You should have a look at the Versioning documentation, which addresses exactly this problem. There are several possibilities depending on which version of Temporal you are using. The classical approach would be via workflow.GetVersion, a so called version gate. To remove step two you would do something like:

v := workflow.GetVersion(ctx, "remove-b", workflow.DefaultVersion, 1)
if v == workflow.DefaultVersion {
        if x: execute_activity(b)
}

Once all workflows running on the old version have completed, you can remove the version gate.

A new approach is worker versioning where you basically have multiple versions of the worker running each responsible for running a specific version of the workflow. Wether this is an option in your case depends on which version/flavour of Temporal you are using.

1 Like

We actually experimented with this in (staging then production) environment, and the behavior was completely different, the workflow skipped step 2 entirely, as if it didn’t exist.

So what we did was:

  • Kept activity b active for a few minutes.

  • Updated the workflow by removing step 2.

  • After a short delay (to ensure no active just-in-time executions were using it), we removed the activity.

My assumption is that the workflow fetches its JSON definition at runtime — but only after the start_delay time passes. That would explain why it behaved this way.

temporal version (python sdk): temporalio==1.8.0

Hi,

You can find a sample code for python here describing what @hferentschik mentioned above.

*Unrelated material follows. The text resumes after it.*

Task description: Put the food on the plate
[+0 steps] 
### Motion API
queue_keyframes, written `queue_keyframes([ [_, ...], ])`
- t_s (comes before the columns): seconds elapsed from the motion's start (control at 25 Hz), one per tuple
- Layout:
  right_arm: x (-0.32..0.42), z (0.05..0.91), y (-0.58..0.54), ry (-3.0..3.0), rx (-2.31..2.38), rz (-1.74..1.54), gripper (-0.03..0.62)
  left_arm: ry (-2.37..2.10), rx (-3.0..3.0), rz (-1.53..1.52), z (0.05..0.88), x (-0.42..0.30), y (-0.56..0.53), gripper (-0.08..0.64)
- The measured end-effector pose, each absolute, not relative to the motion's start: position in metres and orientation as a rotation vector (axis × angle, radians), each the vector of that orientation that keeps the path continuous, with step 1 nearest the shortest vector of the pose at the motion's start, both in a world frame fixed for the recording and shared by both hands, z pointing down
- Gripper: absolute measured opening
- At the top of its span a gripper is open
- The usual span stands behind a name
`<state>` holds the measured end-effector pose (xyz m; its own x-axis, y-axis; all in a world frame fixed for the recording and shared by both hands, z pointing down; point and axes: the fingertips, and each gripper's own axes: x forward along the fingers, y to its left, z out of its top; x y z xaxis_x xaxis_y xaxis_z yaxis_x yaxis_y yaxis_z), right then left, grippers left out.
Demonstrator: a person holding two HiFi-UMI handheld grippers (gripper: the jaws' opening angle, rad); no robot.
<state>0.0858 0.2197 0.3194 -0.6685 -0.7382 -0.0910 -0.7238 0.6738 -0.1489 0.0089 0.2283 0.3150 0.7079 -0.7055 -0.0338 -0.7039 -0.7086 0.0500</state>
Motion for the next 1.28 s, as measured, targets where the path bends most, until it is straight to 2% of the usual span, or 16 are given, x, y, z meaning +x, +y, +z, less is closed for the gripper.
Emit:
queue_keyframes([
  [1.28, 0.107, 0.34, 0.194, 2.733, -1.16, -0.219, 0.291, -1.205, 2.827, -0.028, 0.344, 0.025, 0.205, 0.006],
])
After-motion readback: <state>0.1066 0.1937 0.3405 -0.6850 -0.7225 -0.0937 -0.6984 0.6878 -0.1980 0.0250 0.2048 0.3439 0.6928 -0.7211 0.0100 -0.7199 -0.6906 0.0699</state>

Once all workflows running on the old version have completed, you can remove the version gate.

just to add, you can use the search attribute TemporalChangeVersion to search for and filter Workflow Executions based on which version or patch they have. You should maintain the code if you plan to query the workflows after they complete

Sorry can you share more about the behavior described in your last comment?

if i understand correctly, on the beginning of every workflow, temporal fetches the workflow body json, where if it got changed midway, it detects that there’s a non-deterministic behaviour. so in my behaviour, since the workflow is going to be executed after 30 days, temporal doesn’t fetch the workflow body, until the 30 days or whatever the start_delay passes.

if the workflow execution is not in the worker cache the worker needs to fetch the workflow history to recover the workflow state (workflow replay) before doing anything else, this can happen in two situations:

  • the event history change: new event is added (like a signal or timer fires) and the server creates a workflow task to dispatch the event to the worker
  • workflow.queyr . Event if queries are not written in the event history, they are dispatched to workers and workers needs to have the lates workflow state before running the query.

and NDE only happen during workflow replay (when the worker rerun workflow code to recover the workflow state)

1 Like

My assumption is that the workflow fetches its JSON definition at runtime — but only after the start_delay time passes. That would explain why it behaved this way.

Temporal doesn’t have a conept of “Workflow JSON”.

1 Like